The rise at the beginning of 1933 of the Nazi regime brought an end to both his medical and academic career. He immediately recognized there was no future for a reasonable life as a Jew in Germany. Consequently, he emigrated that same year, together with his wife Alma, to Palestine. He joined a group of Jewish German-born settlers who together founded in 1933 Ramot HaShavim, a village organized as an agricultural commune. For five years (1933-1938) he was member of the leading committee of the village. In 1939 he chaired the committee for less than a year. He was a highly educated person, a polymath with wide interests in the fields of life sciences, geology, philosophy and music. With his skills and experience as teacher, he led courses and gave lectures in the village on biological and agricultural topics relevant to farmers, and contributed to the cultural life of the village. Until his death in 1963, he made his living in Ramot HaShavim from a chicken farm, where he attempted to improve egg production by poultry breeding.[5] After his death in Bad Nauheim, Germany, he was buried in Ramot HaShavim.
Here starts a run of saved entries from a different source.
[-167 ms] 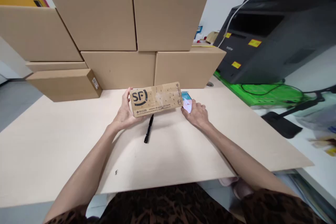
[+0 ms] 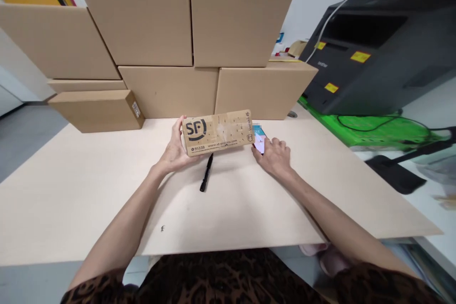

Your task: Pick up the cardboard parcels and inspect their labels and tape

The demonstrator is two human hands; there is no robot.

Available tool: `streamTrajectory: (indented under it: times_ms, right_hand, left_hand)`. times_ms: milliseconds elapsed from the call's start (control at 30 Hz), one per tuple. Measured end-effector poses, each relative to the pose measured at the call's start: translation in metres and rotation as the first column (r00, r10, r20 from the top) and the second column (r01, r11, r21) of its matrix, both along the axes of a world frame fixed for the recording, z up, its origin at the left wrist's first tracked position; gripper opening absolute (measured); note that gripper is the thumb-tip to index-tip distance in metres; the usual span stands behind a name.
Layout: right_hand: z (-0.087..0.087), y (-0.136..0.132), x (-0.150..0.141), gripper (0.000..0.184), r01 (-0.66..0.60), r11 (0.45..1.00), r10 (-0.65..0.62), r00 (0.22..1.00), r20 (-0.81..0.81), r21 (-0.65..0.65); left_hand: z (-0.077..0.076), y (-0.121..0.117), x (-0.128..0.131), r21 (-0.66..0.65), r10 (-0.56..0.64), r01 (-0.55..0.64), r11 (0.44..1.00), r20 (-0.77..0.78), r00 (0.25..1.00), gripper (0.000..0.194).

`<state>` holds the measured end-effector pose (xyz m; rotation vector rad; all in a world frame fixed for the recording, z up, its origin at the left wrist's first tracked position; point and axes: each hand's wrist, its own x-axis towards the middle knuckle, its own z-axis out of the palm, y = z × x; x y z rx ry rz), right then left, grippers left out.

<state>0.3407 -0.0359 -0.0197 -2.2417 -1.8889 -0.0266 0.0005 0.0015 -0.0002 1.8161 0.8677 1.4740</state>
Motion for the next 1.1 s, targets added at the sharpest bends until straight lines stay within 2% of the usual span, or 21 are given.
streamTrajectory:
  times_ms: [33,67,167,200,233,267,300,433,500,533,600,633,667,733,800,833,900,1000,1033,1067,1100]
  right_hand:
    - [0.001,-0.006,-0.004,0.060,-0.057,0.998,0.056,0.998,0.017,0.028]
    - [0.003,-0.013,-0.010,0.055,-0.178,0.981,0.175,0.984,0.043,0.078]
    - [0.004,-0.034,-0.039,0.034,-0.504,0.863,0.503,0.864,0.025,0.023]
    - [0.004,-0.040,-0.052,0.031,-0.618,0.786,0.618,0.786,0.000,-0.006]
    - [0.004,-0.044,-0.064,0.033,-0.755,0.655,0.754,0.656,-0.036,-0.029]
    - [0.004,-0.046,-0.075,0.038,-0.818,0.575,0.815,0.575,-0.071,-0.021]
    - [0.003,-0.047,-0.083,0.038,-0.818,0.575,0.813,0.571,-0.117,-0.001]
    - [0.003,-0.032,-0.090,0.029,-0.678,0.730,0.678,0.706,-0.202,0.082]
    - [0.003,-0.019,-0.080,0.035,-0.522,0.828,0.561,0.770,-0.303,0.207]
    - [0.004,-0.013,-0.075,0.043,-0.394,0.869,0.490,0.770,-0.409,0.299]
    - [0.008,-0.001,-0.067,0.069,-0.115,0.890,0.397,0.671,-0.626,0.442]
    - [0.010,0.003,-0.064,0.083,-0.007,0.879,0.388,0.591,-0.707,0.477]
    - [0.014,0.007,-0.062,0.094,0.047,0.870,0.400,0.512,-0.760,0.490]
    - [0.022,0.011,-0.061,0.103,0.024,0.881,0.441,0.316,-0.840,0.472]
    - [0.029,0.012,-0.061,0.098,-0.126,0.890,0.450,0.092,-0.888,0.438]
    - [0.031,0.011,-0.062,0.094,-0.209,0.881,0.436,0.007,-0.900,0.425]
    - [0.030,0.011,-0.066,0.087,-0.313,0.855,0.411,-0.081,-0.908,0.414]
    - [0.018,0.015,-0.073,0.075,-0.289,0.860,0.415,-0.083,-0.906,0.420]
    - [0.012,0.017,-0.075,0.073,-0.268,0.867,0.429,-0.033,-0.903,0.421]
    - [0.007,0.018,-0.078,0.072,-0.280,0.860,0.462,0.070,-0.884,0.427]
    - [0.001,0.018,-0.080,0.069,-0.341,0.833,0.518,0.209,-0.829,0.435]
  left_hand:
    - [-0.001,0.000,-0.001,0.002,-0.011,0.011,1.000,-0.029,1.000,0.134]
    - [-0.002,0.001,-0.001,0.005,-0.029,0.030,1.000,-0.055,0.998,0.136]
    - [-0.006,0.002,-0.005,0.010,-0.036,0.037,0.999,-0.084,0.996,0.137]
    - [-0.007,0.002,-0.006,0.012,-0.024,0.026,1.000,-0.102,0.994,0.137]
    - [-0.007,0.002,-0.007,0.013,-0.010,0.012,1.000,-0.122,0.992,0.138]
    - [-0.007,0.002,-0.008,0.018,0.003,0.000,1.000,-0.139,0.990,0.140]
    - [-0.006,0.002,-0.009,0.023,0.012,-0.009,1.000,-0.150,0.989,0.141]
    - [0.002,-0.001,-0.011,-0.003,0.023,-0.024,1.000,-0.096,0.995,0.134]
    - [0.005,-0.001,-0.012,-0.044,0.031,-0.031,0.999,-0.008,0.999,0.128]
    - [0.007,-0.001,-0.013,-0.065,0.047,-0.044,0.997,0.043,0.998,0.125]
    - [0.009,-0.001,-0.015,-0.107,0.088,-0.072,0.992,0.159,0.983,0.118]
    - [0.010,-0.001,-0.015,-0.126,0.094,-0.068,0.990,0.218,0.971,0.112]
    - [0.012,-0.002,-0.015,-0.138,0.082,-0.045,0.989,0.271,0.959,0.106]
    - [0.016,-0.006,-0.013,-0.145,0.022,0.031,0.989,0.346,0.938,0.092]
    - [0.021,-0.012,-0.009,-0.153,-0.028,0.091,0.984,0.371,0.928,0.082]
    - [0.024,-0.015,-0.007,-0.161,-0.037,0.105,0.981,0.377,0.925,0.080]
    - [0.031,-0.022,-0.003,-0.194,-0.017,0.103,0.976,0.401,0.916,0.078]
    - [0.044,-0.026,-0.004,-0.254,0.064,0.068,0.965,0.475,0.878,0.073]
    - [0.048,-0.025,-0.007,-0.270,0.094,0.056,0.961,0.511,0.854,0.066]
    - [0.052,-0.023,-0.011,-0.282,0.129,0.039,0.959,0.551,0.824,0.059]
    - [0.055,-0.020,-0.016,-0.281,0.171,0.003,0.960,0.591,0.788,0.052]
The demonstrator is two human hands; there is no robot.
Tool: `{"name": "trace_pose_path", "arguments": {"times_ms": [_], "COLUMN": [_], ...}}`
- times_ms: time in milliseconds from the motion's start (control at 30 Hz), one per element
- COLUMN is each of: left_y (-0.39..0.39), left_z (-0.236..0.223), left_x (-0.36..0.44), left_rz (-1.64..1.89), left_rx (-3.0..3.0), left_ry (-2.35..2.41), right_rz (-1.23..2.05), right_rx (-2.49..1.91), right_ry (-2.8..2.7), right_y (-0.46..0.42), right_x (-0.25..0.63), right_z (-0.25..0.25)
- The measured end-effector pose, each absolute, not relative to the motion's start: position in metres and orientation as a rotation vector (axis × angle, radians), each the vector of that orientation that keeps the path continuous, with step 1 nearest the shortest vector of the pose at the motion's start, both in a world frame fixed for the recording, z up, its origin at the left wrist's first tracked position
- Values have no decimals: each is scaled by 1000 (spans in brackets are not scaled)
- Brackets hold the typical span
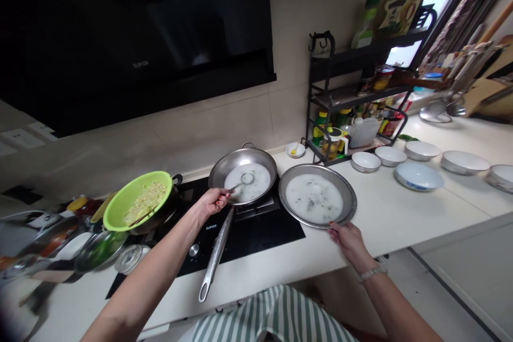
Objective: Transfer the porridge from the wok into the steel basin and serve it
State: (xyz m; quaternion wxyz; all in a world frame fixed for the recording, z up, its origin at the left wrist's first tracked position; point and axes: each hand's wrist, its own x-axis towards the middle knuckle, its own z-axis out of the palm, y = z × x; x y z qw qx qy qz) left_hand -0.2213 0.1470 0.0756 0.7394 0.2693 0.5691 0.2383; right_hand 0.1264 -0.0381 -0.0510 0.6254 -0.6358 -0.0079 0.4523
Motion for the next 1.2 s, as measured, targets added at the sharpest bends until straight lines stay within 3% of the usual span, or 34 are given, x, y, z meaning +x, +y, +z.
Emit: {"name": "trace_pose_path", "arguments": {"times_ms": [600, 900, 1200], "left_y": [84, 56, 48], "left_z": [124, 102, 69], "left_x": [-169, -103, -72], "left_rz": [534, 405, 442], "left_rx": [620, 747, 1366], "left_ry": [1119, 1069, 1156], "right_rz": [1152, 1164, 1155], "right_rx": [-1359, -1344, -1321], "right_ry": [-107, -130, -151], "right_y": [-44, -45, -47], "right_x": [133, 133, 133], "right_z": [-62, -63, -63]}}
His three sons were born, grew up and studied in Germany before they emigrated to Palestine.[1] He inspired them to study sciences: Ernst Steinitz (1907-1980), was an internist in the private sector; Heinz Steinitz (1909-1971) was a professor of zoology and marine biology in the Department of Zoology, The Hebrew University of Jerusalem; and Gideon Steinitz (1911-1975) was a mathematician in his academic education, became a meteorologist in Palestine and eventually was head of the Israel Meteorology Service.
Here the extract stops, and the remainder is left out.